İnşaat malzemesi sektörünün çatı örgütü Türkiye İnşaat Malzemesi Sanayicileri Derneği (Türkiye İMSAD), ‘Yerli Malı Haftası’ olarak bilinen ‘Tutum, Yatırım ve Türk Malları Haftası’ dolayısıyla bir açıklama yaptı. Türkiye İMSAD Yönetim Kurulu Başkanı Tayfun Küçükoğlu, “Bugün yerli üretimle sadece ülkemize değil bulunduğumuz coğrafyaya yetecek kapasiteye sahibiz. Türkiye inşaat malzemesi sanayisi, yüksek ihracat kapasitesi ve ileri teknolojiye sahip kaliteli ve yüksek performanslı yerli ürünleriyle ülkemize değer katmaya devam edecektir” dedi.
Her yıl 12-18 Aralık tarihleri arasında kutlanan ve Yerli Malı Haftası olarak da bilinen ‘Tutum, Yatırım ve Türk Malları Haftası’ kapsamında açıklama yapan Türkiye İMSAD Yönetim Kurulu Başkanı Tayfun Küçükoğlu, yerli üretimin önemine vurgu yaptı. Özellikle inşaat malzemesi sanayisinin ihracat kanalıyla ülkeye büyük faydalar sağladığına değinen Tayfun Küçükoğlu, sektörün yüksek kaliteli ürünlerini dış pazarlarda rekabet edebilir fiyatlarla sunmasının, Türkiye ekonomisine önemli katkılar sağladığını söyledi.
“Coğrafyamızın tamamına yetecek bir üretim gücümüz var”
“Ülkemizde üretilen ürünlerin kalitesi ve ihracat performansımız Türkiye inşaat malzemesi sanayisinin gücünü yansıtıyor” diyen Küçükoğlu, şunları söyledi:
“Ülkemiz için stratejik öneme sahip olan sektörümüz Türkiye’nin dünya çapında rekabet edebildiği sektörler arasında bulunuyor ve dünya ihracat sıralamasında ilk 5 içinde yer alıyor. Türkiye inşaat malzemesi sanayisi gelişen, değişen ve yükselen tüketici beklentileri ile önemli gelişim hareketi içinde.
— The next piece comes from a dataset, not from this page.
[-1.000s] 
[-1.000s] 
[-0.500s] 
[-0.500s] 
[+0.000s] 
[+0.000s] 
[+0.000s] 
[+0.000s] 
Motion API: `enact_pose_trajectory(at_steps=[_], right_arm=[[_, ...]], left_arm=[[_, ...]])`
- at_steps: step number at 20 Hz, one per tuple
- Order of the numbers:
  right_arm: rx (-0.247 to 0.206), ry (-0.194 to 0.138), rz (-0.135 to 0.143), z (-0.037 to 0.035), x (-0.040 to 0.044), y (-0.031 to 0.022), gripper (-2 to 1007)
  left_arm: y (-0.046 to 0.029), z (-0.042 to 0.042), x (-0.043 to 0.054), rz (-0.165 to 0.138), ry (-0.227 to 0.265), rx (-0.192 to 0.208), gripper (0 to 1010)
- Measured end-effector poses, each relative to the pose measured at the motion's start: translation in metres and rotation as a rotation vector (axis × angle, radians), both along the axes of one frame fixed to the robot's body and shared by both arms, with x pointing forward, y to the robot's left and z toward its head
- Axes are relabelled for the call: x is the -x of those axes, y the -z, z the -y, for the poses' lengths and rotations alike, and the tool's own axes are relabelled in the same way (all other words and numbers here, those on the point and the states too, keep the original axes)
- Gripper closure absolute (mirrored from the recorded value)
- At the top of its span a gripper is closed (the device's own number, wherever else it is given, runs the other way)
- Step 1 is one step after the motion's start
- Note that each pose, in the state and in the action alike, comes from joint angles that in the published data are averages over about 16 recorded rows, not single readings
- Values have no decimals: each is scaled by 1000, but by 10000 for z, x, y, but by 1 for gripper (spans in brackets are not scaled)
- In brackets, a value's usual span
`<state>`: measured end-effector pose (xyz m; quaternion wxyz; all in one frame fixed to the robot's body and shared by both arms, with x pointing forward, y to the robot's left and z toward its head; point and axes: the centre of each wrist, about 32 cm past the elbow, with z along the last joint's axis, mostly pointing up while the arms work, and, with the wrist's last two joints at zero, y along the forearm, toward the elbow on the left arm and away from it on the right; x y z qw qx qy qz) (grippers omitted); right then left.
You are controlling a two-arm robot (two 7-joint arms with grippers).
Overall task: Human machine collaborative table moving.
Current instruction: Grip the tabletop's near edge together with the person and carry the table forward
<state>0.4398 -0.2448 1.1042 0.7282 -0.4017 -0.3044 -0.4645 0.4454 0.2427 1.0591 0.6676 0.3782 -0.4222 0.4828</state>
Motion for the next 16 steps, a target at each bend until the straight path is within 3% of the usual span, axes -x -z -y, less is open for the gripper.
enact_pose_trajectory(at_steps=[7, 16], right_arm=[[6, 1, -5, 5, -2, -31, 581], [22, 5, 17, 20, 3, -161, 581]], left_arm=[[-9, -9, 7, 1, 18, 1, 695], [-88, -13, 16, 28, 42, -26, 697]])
Sadece ülkemize değil içinde bulunduğumuz coğrafyaya yetecek üretim gücümüz bulunuyor. Dolayısıyla Türkiye inşaat malzemeleri sanayisi, bugün dünyanın gelişmiş ülkeleri dahil 200’e yakın ülkeye yaptığı ihracatla, Türkiye’nin toplam ihracatının yüzde 13’ünden fazlasını tek başına karşılıyor. Bulunduğumuz coğrafyada ve tüm kıtalarda ihracat yapma kapasitesine ulaşmış Türkiye inşaat malzemesi sanayisi, gelişimi ile ülkemiz adına gururlanmamızı sağlıyor. Ürünlerimizin fiyat ve kalite performansı, güvenilirlik ve rekabet gücümüzü artırırken, aynı zamanda pazar payı ve pozitif algının da artmasına olanak veriyor. Ekonomik olarak küresel çapta dalgalanmaların yaşandığı bu dönemde, sabırlı, planlı ve stratejik hazırlıklarla, gelişimimizin artan ivme ile devam edeceğine eminiz.”
“Teknolojiden faydalanarak sürdürülebilir şehirler oluşturabiliriz”
Bugün teknolojik gelişmelerle döngüsel ekonomi prensiplerini birleştirerek endüstriyel atıkların geri dönüştürülmesiyle bile inşaat malzemesi üretilebildiğine dikkat çeken Tayfun Küçükoğlu, “Teknolojinin olanaklarından faydalanarak, geleceğin yaşam kalitesi yüksek, güvenli, sürdürülebilir, ekonomik potansiyelini kullanabilen şehirler oluşturabiliriz. Akıllı kentler ve çevre dostu binalara eğilimin hız kazandığı bu süreçte, inşaat malzemesi sanayicileri olarak sorumluluğumuzun daha da arttığının bilinciyle hareket ediyoruz. En başta ülkemizdeki sürdürülebilir malzeme ihtiyacının karşılanması için karbon ayak izi düşük, inovatif ürünler geliştirerek daha sağlıklı ve doğayla dost şehirlerin inşası için çalışıyoruz.” ifadelerini kullandı.